TASK REQUIREMENTS => Every line of the entries below that includes "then" belongs in the answer, copied as written.

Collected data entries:

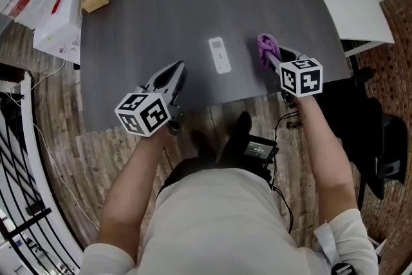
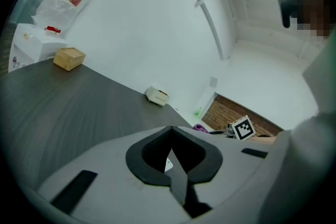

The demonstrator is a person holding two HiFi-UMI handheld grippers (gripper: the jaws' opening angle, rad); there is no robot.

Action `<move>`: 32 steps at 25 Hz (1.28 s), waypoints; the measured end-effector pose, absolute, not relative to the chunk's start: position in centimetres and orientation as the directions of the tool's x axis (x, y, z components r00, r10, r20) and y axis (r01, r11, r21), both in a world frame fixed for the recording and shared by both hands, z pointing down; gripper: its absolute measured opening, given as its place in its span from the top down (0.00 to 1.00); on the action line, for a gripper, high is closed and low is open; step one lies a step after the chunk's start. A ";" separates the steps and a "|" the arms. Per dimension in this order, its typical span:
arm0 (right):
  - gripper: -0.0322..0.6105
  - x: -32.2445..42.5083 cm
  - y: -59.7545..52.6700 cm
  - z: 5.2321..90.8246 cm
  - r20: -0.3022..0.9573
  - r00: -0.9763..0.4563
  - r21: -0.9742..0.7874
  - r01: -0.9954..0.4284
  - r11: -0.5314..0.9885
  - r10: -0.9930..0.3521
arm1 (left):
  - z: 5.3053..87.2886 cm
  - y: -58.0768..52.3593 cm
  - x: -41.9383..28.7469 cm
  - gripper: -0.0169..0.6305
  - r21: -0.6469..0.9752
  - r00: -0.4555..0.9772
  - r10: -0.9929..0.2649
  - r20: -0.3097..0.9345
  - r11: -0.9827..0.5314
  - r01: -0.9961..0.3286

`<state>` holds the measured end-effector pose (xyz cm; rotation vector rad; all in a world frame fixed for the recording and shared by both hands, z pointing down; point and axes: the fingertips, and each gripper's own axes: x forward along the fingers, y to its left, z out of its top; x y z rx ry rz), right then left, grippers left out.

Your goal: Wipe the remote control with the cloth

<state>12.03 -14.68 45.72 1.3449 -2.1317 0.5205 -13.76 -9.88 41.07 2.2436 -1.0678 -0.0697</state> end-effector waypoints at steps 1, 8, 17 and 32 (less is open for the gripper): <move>0.78 12.3 -14.5 45.5 0.642 -0.318 0.017 -0.904 0.428 -0.698 | 41.1 -9.4 -14.0 0.97 0.573 0.670 -0.709 0.219 -0.463 -0.676; 0.78 17.1 -11.2 45.2 0.660 -0.192 0.179 -0.898 0.401 -0.726 | 41.6 -5.0 -13.8 0.97 0.585 0.692 -0.683 0.234 -0.469 -0.662; 0.79 21.2 -0.9 42.1 0.648 -0.232 0.079 -0.927 0.367 -0.726 | 40.5 3.3 -11.1 0.97 0.623 0.707 -0.671 0.223 -0.460 -0.633; 0.79 19.7 18.9 35.3 0.379 -0.611 -0.493 -0.769 0.408 -0.695 | 36.0 22.0 -4.6 0.97 0.716 0.637 -0.764 0.101 -0.389 -0.579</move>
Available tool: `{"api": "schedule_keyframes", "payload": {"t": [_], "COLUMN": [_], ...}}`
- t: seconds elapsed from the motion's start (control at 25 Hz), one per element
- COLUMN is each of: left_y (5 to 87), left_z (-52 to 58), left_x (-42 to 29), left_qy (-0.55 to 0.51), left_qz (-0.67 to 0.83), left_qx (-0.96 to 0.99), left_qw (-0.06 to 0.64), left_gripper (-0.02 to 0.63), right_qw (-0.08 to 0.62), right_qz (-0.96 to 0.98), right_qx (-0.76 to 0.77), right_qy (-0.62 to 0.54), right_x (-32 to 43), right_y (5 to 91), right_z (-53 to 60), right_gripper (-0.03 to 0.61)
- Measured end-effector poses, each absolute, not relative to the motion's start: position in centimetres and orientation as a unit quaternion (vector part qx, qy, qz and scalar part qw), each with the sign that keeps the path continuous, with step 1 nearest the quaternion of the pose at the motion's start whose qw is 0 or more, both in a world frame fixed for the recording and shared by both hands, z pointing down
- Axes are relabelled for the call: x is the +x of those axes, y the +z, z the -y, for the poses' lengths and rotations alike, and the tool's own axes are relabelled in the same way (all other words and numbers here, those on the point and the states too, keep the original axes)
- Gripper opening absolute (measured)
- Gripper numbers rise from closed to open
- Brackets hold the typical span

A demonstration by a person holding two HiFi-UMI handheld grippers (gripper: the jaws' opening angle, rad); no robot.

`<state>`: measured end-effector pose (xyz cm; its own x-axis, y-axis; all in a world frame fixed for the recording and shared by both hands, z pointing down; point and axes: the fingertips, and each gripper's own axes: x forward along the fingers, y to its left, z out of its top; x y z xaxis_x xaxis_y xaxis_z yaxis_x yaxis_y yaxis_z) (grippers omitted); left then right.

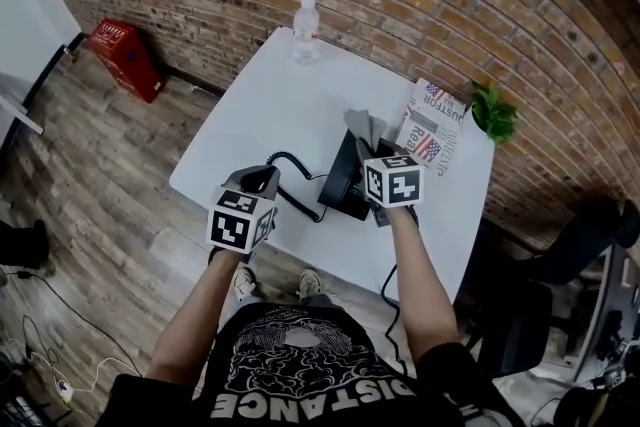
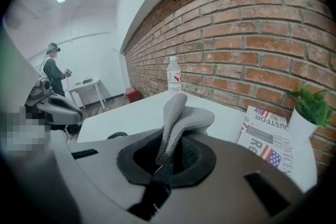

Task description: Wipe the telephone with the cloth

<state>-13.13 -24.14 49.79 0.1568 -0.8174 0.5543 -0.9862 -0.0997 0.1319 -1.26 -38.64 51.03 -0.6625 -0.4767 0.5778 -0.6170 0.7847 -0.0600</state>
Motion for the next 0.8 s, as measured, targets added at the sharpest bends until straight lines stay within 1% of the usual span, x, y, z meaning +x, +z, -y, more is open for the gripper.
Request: {"api": "schedule_keyframes", "payload": {"t": [0.28,0.8], "left_y": [49.8,49.7], "left_z": [23.8,23.2], "left_x": [-14.9,-15.4], "left_qy": [0.175,0.173], "left_qz": [0.615,0.588], "left_qx": [0.729,0.753], "left_qw": [0.244,0.239], "left_gripper": [0.005,0.005], "right_qw": [0.288,0.306], "right_qz": [0.894,0.881], "right_qx": [0.316,0.327], "right_qy": [0.136,0.154], "right_x": [-1.5,-1.4], "right_y": [51.9,53.2], "right_z": [38.0,34.9], "right_gripper": [0.012,0.012]}}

RESULT OF THIS EXERCISE =>
`<state>` holds the measured end-effector pose (xyz cm; rotation vector rad; all in a world frame fixed for the recording and shared by both hands, z pointing down; point and axes: the fingertips, and each gripper's own axes: x forward along the fingers, y to its left, z out of its top; x y z rx ry rz), right then left, grippers left out.
`<state>`: measured end-effector pose (xyz cm; its own x-axis, y-axis; all in a world frame fixed for the recording and shared by both hands, z pointing down; point and axes: the fingertips, and each gripper's own axes: x forward along the fingers, y to its left, z out of its top; x y z xaxis_x xaxis_y xaxis_z yaxis_x yaxis_y yaxis_z) (grippers omitted); left then right.

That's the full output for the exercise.